### DIRECTIONS:
The whole listing below needs to be duplicated exactly, pictures aside.

### DATA:
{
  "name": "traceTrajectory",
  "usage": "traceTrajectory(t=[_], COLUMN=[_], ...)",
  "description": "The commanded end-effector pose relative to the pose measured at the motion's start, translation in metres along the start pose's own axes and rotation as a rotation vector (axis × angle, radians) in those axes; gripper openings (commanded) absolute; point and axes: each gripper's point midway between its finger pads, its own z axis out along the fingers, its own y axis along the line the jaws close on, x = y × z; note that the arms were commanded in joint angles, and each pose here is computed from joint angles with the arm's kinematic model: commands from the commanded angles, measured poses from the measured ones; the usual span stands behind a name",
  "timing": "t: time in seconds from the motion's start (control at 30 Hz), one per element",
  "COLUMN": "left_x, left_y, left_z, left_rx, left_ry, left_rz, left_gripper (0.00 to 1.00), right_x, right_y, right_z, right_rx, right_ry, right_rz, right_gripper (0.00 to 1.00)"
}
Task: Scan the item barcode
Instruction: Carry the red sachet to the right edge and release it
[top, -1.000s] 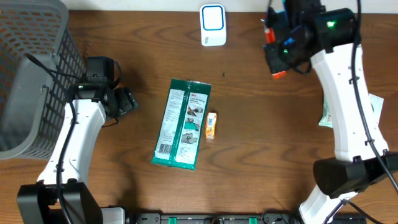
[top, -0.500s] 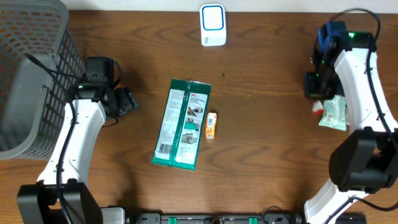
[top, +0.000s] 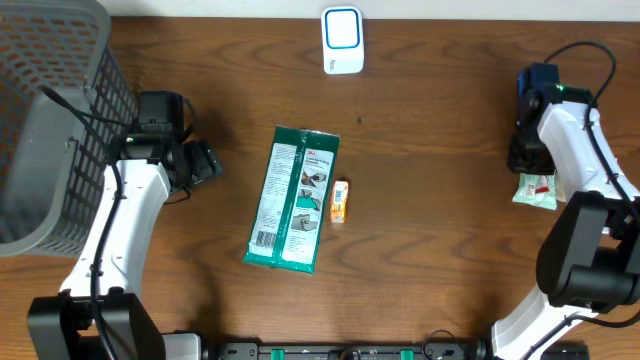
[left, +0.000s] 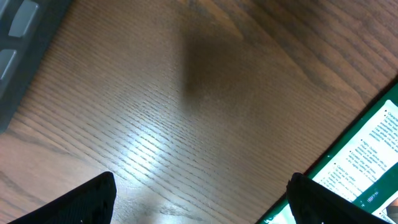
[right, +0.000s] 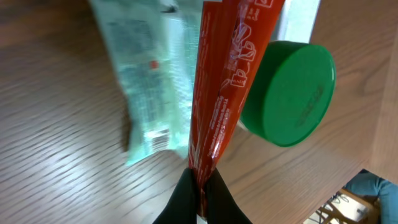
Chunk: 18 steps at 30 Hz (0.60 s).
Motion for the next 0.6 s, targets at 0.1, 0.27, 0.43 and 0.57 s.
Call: traceTrajectory(t=[0.1, 0.27, 0.43, 0.57], left_x=[-0.0035, -0.0035, -0.0035, -0.0035], left_y=[0.0027, 0.0027, 0.0027, 0.0027], left_z=[-0.0019, -0.0019, -0.0019, -0.0019], left_rx=[-0.012, -0.012, -0.012, -0.012], left_ry=[-0.014, -0.014, -0.014, -0.014], left_rz=[-0.001, -0.001, -0.001, -0.001], left_gripper=[0.89, 0.89, 0.89, 0.89], right_x=[0.0082, 0.0087, 0.0079, 0.008], right_y=[-0.0169, -0.0113, -0.0077, -0.0078], right_z=[0.0199, 0.0211, 0.0211, 0.0211], right_rx=[0.051, 0.009, -0.011, -0.011], right_ry=[0.026, 0.032, 0.03, 0.03], right_rz=[0.04, 0.047, 0.049, 0.049], right_gripper=[0.3, 0.52, 0.57, 0.47])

### RESULT OF THIS TASK:
{
  "name": "traceTrajectory",
  "usage": "traceTrajectory(t=[_], COLUMN=[_], ...)",
  "description": "The commanded end-effector pose relative to the pose measured at the motion's start, translation in metres along the start pose's own axes and rotation as a rotation vector (axis × angle, radians) in those axes; gripper openings (commanded) absolute; point and axes: each gripper's point midway between its finger pads, its own z axis out along the fingers, its own y axis along the line the jaws close on, x = y × z; note that the arms were commanded in joint angles, and each pose here is computed from joint angles with the arm's kinematic model: commands from the commanded angles, measured poses from the measured ones; the usual span stands behind a name",
  "timing": "t: time in seconds from the motion's start (control at 30 Hz), one per element",
  "COLUMN": "left_x, left_y, left_z, left_rx, left_ry, left_rz, left_gripper (0.00 to 1.00), right_x, right_y, right_z, right_rx, right_ry, right_rz, right_gripper (0.00 to 1.00)"
}
Task: Scan the item barcode
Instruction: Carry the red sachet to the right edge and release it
[top, -1.000s] 
[top, -0.500s] 
[top, +0.000s] 
[left, +0.000s] 
[right, +0.000s] 
Chunk: 18 steps at 30 Hz (0.60 s).
Motion for the next 0.6 s, targets at 0.1, 0.27, 0.43 and 0.57 s.
Call: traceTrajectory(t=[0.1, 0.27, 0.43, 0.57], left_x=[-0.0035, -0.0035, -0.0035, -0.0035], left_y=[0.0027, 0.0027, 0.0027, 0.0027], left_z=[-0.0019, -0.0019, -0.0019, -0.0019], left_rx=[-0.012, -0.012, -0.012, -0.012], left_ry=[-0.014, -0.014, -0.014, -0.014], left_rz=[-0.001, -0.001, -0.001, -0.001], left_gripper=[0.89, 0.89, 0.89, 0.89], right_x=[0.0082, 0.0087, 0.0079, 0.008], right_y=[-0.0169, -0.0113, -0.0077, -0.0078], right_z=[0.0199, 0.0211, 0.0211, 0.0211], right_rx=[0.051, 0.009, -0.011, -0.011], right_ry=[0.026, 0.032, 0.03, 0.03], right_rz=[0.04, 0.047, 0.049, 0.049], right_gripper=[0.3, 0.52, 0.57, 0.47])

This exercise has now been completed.